Hydrogen sulfide (H₂S) detection is an important capability for applications that range from environmental to biomedical use. In medical application, hydrogen sulfide may be an effective marker for various cardiovascular diseases. This work reports progress on H₂S detection using a unique lab-on-a-chip device designed specifically for both environmental and biomedical applications. The chip consisted of three distinct layers of PEO/PDMS structures which have been bonded using various techniques including Reactive Ion Etching (RIE). First layer consisted of capillary channels to organize the flow of the sample. Also, liberation of the sulfide took place at this layer. The second layer was a H₂S selective membrane. The third layer consisted of trapping chamber where trapped H₂S samples were withdrawn for the quantification of H₂S concentration. Fabrication of the first layer was accomplished using photolithography technique.
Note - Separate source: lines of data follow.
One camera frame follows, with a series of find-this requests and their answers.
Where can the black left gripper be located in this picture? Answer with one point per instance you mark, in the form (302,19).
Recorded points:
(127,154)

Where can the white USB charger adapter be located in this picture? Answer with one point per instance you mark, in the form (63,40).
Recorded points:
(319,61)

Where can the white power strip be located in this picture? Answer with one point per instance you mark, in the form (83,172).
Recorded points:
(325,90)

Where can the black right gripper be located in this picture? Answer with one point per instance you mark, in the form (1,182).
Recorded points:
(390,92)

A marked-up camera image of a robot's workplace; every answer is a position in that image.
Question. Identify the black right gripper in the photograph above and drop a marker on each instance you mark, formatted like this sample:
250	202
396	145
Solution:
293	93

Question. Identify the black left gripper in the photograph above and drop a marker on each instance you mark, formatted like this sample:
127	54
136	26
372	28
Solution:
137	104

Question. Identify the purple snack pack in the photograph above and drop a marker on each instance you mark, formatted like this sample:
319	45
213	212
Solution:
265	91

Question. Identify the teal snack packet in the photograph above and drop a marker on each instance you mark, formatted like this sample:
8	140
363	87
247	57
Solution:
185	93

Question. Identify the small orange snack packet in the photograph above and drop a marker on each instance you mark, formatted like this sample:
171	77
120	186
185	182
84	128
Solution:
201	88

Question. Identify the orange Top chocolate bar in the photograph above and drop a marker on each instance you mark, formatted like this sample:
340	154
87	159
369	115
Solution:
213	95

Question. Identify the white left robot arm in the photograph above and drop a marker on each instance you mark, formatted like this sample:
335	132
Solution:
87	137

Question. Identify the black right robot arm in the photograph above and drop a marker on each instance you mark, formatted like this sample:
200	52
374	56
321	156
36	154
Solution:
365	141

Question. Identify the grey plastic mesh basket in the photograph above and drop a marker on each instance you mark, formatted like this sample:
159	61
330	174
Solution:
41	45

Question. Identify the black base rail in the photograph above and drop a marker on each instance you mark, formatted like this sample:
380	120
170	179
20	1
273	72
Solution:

Specifically, the chip incorporated unique design features and operation with advanced liberating chemistry that effectively released H₂S from aqueous solutions introduced to the device. Mixture of poly-dimethylsiloxane-ethylene oxide polymeric (PDMS-b-PEO) and polydimethylsiloxane (PDMS) was cast on Su8 mold which produced super hydrophilic channels that allowed liquid flow via capillary action. The chip has been both fabricated and characterized as reported in this work. For each sample, 150 μL of the reaction volume was loaded in an HPLC vial and analyzed by a Shimadzu Prominence HPLC equipped with fluorescence detection and an eclipse XDB-C18 column. Sulfide transfer increased steadily at a rate of approximately 2% per minute until peaking at approximately 60% at 30 minutes. Percent transfer data show that sulfide diffused into the trapping chamber in a reproducible manner and that it was stable once it reached its peak at 30 minutes. Characterization and testing of the fully assembled device indicates significant promise and utility. Additional improvements may be made by optimizing parameters such as the decreasing ratio of the chamber volumes to the membrane area and the membrane thickness. The performance of this microfludic device was attributed to hydrophilic surface of PEO/PDMS, strong bonding of the chip using 3M transfer tape and well suited PDMS membrane that allow selective diffusion of hydrogen sulfide.